影丞はユグの正体がスモーキーであると打ち明けられても「急な食糧危機が回避できるから便利!」と合理的な理由をつけ、まったく驚かなかったそう。
 「そ、それって…タヌキ鍋…?」
ナルの発言にミカは強く頷き、今もステアの腕にて撫でられいるユグに視線を向ける。
 「いつか食べるわよ、絶対に!」
ミカの視線にユグは目に見えて分かるほど震え、ステアの首に絡み付くようにして聞こえないふりをしている。
苦笑するステアは慣れた手付きでユグの毛並みを整え、特にミカを制する様子もなく話を続けた。
 「それで影の後にアサシンが一人入ったんだ、用事があるとかで今はゲフェンに居ないけどなー」
アサシンと聞き、ナルは師が抱える秘密の過去を思い出し喉を鳴らす。
不穏な印象が強くなってしまった職であるが、すべてのアサシンが憂う仕事をしてる訳ではないのだと理解しつつも、心はほんのり不安色に染まる。
 「んで、その後にミカが入ったんだよな」
ステアの言葉に頷いたミカは、その綺麗な萌黄色の髪の毛を揺らしてナルにそっと耳打ちをする。
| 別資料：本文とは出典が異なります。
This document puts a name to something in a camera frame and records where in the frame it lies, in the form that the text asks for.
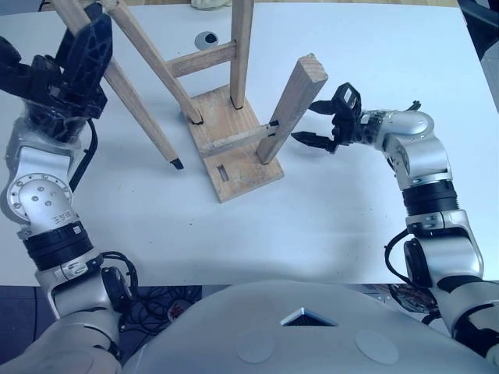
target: white cloth
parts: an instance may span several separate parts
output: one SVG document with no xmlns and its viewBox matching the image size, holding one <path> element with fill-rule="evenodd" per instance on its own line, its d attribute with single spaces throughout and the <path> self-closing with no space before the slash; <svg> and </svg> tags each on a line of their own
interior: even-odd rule
<svg viewBox="0 0 499 374">
<path fill-rule="evenodd" d="M 221 6 L 231 6 L 232 0 L 191 0 L 190 4 L 197 9 L 213 9 Z"/>
</svg>

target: black rubber foot
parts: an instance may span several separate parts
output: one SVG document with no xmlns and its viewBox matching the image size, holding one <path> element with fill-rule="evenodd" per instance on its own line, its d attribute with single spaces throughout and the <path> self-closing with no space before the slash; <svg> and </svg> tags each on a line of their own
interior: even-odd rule
<svg viewBox="0 0 499 374">
<path fill-rule="evenodd" d="M 192 123 L 193 125 L 202 125 L 204 123 L 203 116 L 201 115 L 201 113 L 199 111 L 197 111 L 197 112 L 200 114 L 201 122 L 194 122 L 193 120 L 191 120 L 190 123 Z"/>
<path fill-rule="evenodd" d="M 243 108 L 243 107 L 239 107 L 239 108 L 237 108 L 237 107 L 235 106 L 235 104 L 234 104 L 234 100 L 232 99 L 232 96 L 231 96 L 231 103 L 232 103 L 232 106 L 234 107 L 234 109 L 236 109 L 237 111 Z"/>
<path fill-rule="evenodd" d="M 175 166 L 175 169 L 177 170 L 182 170 L 184 168 L 184 165 L 182 164 L 179 158 L 174 159 L 170 164 Z"/>
</svg>

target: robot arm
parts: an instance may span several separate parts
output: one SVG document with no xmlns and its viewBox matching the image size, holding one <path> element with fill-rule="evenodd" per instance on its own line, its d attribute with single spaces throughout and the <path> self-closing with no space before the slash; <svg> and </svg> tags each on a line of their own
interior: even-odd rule
<svg viewBox="0 0 499 374">
<path fill-rule="evenodd" d="M 76 37 L 66 32 L 56 58 L 36 56 L 31 66 L 0 37 L 0 89 L 26 105 L 7 147 L 1 208 L 20 224 L 18 236 L 57 319 L 0 372 L 120 371 L 119 317 L 131 294 L 118 269 L 101 267 L 103 256 L 72 207 L 68 178 L 81 130 L 107 100 L 99 82 L 112 54 L 111 20 L 98 4 L 87 13 L 93 22 Z"/>
<path fill-rule="evenodd" d="M 341 85 L 310 109 L 334 115 L 334 139 L 293 137 L 334 153 L 362 143 L 381 151 L 395 172 L 408 216 L 404 252 L 410 281 L 429 289 L 454 339 L 499 366 L 499 285 L 483 277 L 483 259 L 466 212 L 458 207 L 451 168 L 432 118 L 422 112 L 362 111 L 359 93 Z"/>
</svg>

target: rectangular hole
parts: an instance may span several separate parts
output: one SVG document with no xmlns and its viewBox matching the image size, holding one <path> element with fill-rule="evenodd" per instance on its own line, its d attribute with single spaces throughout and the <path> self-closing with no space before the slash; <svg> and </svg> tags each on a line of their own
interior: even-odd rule
<svg viewBox="0 0 499 374">
<path fill-rule="evenodd" d="M 228 174 L 224 168 L 224 165 L 217 166 L 218 172 L 220 173 L 220 178 L 223 182 L 228 182 Z"/>
<path fill-rule="evenodd" d="M 311 312 L 306 308 L 300 308 L 281 321 L 281 326 L 323 326 L 333 327 L 338 324 Z"/>
</svg>

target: white tabletop
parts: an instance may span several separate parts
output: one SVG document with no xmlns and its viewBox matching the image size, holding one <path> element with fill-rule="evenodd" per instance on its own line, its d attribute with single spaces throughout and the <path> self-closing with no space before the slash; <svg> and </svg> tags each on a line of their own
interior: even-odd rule
<svg viewBox="0 0 499 374">
<path fill-rule="evenodd" d="M 229 40 L 231 9 L 133 7 L 165 59 L 195 51 L 205 30 Z M 0 18 L 0 34 L 30 63 L 54 55 L 64 26 L 54 12 Z M 282 180 L 220 204 L 179 107 L 115 27 L 115 57 L 186 166 L 176 171 L 103 83 L 108 105 L 97 123 L 99 148 L 74 207 L 99 249 L 124 252 L 140 284 L 233 284 L 267 278 L 335 283 L 397 279 L 383 246 L 405 226 L 402 194 L 381 153 L 341 147 L 334 156 L 290 139 L 278 158 Z M 256 4 L 246 94 L 266 123 L 296 59 L 309 52 L 330 79 L 319 94 L 352 83 L 365 109 L 405 109 L 413 100 L 436 123 L 461 207 L 485 260 L 499 278 L 499 116 L 456 8 L 411 5 Z M 192 96 L 228 82 L 228 64 L 181 78 Z M 21 112 L 0 93 L 0 149 Z M 306 113 L 297 126 L 330 134 L 328 117 Z M 0 181 L 7 170 L 0 167 Z M 35 267 L 16 224 L 0 217 L 0 284 L 33 285 Z M 403 271 L 402 248 L 393 263 Z"/>
</svg>
 「…だってね、ユグったら尻尾丸出しで街中を歩いてたのよ?」
 「ええ?尻尾?」
ナルの言葉にくすくす笑いながら、ミカはユグの毛量の多い立派な尻尾を指差す。
 「スモーキーがいるギルドだなんて、ナルもとても魅力的だと思わない?」
 「ミカは家から逃げたかったのも口実だろー?」
ステアに痛い所を指摘されたミカは、精一杯の抵抗だと頬を膨らまして抗議した。
 「それはそれ、これはこれよ?」
 「どーだかなー?」
ステアとミカの微笑ましいやりとりと、スモーキー姿のユグ。
その穏やかに過ぎていく時間は師と過ごす時間とは別の幸せに満ちており、ナルは心穏やかに紅茶を口にしたのだった。